As I stepped out of the terminal into the scorching heat, I took a look around the airport. Never been to LA before. LA-X is the international airport, and looking out the window, I gasped at how flat the airfield was. Never in a million years could they pull it off in New England. The scale was disorienting.
After I dragged my suitcase inside, a young man wearing a cowboy hat and jeans stopped in front of me.
Howdy, I almost said. He was a big guy, tall and lanky, but his eyes bore none of the laidback attitude his posture would portray. He was sharp, in the way I like to think I’m sharp.
“You have to be Gunther,” I said.
He laughed. “And you got to be Ms. Bailey.”
With one hand he took my luggage and lifted it smoothly off the ground. I had to jog to catch up to him, and I thought with some amusement that I would have no trouble finding him if I did happen to lose him. His cowboy hat sailed a foot above the crowd.
Out front he found a blue sedan and popped the trunk. While he put my bag in, I leaned over next to him. “What’s a girl like Tammy Faye doing asking me for my help?

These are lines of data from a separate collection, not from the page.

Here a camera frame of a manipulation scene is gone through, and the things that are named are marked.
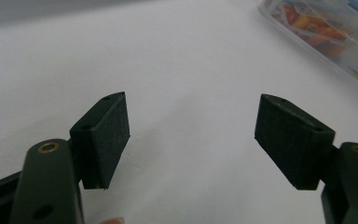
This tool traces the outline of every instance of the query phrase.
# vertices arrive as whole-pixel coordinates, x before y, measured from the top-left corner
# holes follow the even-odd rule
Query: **white table surface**
[[[358,86],[268,22],[257,0],[0,0],[0,178],[125,91],[131,139],[86,223],[324,223],[254,140],[261,93],[358,142]]]

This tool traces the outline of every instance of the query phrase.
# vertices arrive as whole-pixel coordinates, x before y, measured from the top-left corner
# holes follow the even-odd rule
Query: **white background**
[[[254,140],[261,93],[358,142],[358,86],[270,24],[257,0],[0,0],[0,178],[125,91],[131,139],[86,223],[324,223]]]

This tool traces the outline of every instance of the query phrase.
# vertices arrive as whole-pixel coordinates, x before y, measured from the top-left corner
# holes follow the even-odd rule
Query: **clear plastic container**
[[[358,0],[265,0],[260,11],[358,83]]]

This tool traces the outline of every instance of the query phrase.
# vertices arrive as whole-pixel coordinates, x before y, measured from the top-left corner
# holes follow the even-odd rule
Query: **plastic storage box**
[[[265,0],[260,11],[358,83],[358,0]]]

Did you know she was a televangelist? Am I crazy? Be honest if you can. I took this job half expecting to be fired on sight when she realizes who I am.”
Gunther turned and eyed me. “She might not have noticed.”
“But as far as I can tell, she and I have nothing in common, and I don’t have the kind of reputation to attract customers from across the country.”
He shrugged. “You can ask her. But not today. Hop in. I can drop you off at the hotel.”
And that’s how I wound up in LA for the first time.
The next day, I got up before my alarm, and walked around restlessly on the thick carpeted floors of the hotel. Breakfast in the hotel lobby was lucky charms out of a plastic container. The hotel lobby smelled fresh as an endless summer.
My ride came exactly on time. When I caught a glimpse of the car and driver through the round windowpane: he was a tall, weatherbeaten man in a deep red and green flannel, with a squint in his eye and a stern set to his jaw. Somehow seeing Gunther sitting in his car, I felt like I got him. I saw the silhouette of a worn leather cowboy hat on his head.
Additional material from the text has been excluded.